=== WHAT YOU SHOULD DO ===
Start at the line below containing "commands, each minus" and stop at the line containing "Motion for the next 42". Repeat every line of that stretch exactly, and nothing outside it.

Records excerpted from a collection:
----
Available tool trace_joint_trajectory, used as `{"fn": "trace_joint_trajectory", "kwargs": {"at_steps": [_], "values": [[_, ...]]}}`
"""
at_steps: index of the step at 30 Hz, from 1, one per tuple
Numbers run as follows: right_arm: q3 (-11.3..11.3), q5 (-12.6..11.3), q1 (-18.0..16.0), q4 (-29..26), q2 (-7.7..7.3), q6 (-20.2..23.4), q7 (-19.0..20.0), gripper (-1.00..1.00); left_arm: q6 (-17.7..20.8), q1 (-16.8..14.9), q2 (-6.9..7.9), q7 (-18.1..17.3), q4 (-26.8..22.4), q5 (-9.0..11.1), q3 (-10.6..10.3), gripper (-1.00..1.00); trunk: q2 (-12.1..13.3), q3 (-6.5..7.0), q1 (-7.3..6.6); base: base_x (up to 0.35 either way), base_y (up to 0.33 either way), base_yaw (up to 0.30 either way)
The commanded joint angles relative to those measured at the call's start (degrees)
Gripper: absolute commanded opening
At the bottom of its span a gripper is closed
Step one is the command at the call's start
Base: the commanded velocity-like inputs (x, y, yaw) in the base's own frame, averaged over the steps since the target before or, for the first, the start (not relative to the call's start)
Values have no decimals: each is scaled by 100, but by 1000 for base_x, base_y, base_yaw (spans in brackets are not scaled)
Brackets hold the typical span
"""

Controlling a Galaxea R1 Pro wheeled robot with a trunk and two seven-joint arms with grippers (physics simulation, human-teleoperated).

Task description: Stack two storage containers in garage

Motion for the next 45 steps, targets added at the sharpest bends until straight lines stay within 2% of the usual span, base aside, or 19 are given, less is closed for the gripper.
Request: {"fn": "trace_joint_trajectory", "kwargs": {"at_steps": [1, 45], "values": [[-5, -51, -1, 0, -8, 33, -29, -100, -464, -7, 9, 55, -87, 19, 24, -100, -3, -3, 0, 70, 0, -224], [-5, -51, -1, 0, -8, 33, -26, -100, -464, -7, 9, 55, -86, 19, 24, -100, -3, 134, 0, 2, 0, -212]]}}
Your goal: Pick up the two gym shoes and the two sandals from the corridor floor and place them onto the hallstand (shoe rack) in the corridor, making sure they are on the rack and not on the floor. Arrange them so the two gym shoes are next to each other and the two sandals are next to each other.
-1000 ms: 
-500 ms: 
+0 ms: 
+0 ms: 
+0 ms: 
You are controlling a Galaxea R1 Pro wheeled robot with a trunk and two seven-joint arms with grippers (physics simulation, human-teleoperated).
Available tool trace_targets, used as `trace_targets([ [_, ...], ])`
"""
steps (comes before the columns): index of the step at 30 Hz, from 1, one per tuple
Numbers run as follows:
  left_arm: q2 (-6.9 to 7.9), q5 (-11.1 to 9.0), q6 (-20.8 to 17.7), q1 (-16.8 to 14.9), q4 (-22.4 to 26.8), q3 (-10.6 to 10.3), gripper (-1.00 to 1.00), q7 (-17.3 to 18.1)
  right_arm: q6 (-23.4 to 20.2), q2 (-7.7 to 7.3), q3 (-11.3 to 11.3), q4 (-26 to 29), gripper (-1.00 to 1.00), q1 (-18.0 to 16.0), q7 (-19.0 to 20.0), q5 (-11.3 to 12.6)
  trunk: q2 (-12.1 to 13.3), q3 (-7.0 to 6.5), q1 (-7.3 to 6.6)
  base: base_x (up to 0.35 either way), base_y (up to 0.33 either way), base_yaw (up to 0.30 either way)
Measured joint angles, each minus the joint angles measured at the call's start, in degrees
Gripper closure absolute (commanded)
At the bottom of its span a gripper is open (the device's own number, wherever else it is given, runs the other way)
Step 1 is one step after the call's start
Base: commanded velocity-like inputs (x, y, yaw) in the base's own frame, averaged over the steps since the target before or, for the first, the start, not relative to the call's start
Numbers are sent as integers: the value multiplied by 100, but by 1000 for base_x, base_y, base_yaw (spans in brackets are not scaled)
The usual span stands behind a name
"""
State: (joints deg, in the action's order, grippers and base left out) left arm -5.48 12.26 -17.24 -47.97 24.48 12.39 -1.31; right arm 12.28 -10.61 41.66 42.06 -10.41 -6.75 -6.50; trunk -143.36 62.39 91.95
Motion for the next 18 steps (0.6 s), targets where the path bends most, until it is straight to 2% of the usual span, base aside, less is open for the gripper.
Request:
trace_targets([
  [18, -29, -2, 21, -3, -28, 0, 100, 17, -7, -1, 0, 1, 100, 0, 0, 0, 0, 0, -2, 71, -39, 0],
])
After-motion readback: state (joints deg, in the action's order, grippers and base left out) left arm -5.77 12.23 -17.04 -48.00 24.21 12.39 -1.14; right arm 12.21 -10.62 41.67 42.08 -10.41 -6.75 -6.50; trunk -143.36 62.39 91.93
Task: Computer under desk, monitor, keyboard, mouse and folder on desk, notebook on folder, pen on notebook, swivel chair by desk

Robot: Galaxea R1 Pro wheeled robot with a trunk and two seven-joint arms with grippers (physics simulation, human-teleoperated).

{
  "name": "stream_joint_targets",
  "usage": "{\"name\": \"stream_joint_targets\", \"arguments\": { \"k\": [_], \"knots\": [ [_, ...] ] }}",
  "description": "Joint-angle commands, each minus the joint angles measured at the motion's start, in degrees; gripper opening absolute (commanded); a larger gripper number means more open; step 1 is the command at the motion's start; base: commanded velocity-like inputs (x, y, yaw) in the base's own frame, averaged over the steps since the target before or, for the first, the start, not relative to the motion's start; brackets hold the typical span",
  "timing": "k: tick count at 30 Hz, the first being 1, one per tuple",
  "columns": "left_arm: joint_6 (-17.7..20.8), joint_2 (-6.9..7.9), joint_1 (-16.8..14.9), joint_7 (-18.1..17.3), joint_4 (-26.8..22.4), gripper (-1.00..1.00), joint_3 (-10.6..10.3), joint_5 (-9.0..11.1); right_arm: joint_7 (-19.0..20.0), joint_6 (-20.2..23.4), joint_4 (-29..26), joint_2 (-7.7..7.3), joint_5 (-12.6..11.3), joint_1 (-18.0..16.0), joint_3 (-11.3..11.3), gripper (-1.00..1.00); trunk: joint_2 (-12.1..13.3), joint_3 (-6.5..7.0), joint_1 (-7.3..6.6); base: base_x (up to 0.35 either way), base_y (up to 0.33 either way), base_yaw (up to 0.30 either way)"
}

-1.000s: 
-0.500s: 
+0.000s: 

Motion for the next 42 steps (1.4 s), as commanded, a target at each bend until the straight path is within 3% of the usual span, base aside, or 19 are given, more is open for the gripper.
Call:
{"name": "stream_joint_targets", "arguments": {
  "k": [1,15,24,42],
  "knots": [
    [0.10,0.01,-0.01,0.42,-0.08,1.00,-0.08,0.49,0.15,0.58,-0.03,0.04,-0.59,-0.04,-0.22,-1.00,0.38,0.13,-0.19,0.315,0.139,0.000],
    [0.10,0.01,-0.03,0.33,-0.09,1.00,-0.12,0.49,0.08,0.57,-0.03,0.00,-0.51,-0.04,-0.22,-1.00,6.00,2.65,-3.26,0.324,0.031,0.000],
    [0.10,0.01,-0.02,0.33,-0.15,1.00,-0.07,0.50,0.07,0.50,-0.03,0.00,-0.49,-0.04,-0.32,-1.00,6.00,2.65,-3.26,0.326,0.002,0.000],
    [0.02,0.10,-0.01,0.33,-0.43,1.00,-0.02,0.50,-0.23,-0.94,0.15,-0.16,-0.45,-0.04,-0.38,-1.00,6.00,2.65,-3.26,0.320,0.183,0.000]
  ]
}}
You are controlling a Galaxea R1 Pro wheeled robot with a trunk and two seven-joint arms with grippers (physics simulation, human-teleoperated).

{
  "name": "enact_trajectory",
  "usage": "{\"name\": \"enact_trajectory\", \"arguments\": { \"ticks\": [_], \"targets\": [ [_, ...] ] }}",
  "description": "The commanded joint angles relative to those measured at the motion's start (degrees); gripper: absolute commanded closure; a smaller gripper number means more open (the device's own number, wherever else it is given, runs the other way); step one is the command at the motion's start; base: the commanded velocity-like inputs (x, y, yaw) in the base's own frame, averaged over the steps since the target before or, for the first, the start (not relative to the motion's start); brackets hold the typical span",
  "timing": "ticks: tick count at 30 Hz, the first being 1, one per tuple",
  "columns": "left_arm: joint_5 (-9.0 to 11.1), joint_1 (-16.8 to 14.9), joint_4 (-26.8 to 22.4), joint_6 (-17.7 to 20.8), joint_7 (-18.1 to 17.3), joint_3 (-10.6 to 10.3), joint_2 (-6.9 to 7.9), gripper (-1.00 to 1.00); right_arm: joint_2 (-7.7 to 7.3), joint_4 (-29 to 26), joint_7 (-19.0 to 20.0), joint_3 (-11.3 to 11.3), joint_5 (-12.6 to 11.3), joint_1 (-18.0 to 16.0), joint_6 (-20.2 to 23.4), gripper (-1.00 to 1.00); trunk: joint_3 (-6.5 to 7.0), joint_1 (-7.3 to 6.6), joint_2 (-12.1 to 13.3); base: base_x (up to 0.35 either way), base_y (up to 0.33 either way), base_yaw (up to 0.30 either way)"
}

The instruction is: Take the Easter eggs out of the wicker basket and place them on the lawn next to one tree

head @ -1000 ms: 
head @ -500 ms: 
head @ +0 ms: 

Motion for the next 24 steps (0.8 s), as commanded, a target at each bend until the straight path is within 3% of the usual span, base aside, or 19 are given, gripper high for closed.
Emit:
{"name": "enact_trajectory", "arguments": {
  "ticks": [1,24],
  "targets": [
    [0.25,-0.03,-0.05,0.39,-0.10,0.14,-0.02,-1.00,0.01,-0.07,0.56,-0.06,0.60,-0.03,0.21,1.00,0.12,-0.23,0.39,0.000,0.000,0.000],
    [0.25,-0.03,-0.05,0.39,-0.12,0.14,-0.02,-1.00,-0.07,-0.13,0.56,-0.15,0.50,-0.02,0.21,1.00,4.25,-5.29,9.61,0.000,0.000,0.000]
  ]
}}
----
=== RESPONSE AREA ===
  "description": "Joint-angle commands, each minus the joint angles measured at the motion's start, in degrees; gripper opening absolute (commanded); a larger gripper number means more open; step 1 is the command at the motion's start; base: commanded velocity-like inputs (x, y, yaw) in the base's own frame, averaged over the steps since the target before or, for the first, the start, not relative to the motion's start; brackets hold the typical span",
  "timing": "k: tick count at 30 Hz, the first being 1, one per tuple",
  "columns": "left_arm: joint_6 (-17.7..20.8), joint_2 (-6.9..7.9), joint_1 (-16.8..14.9), joint_7 (-18.1..17.3), joint_4 (-26.8..22.4), gripper (-1.00..1.00), joint_3 (-10.6..10.3), joint_5 (-9.0..11.1); right_arm: joint_7 (-19.0..20.0), joint_6 (-20.2..23.4), joint_4 (-29..26), joint_2 (-7.7..7.3), joint_5 (-12.6..11.3), joint_1 (-18.0..16.0), joint_3 (-11.3..11.3), gripper (-1.00..1.00); trunk: joint_2 (-12.1..13.3), joint_3 (-6.5..7.0), joint_1 (-7.3..6.6); base: base_x (up to 0.35 either way), base_y (up to 0.33 either way), base_yaw (up to 0.30 either way)"
}

-1.000s: 
-0.500s: 
+0.000s: 

Motion for the next 42 steps (1.4 s), as commanded, a target at each bend until the straight path is within 3% of the usual span, base aside, or 19 are given, more is open for the gripper.

Nothing else remains to be done for this exercise.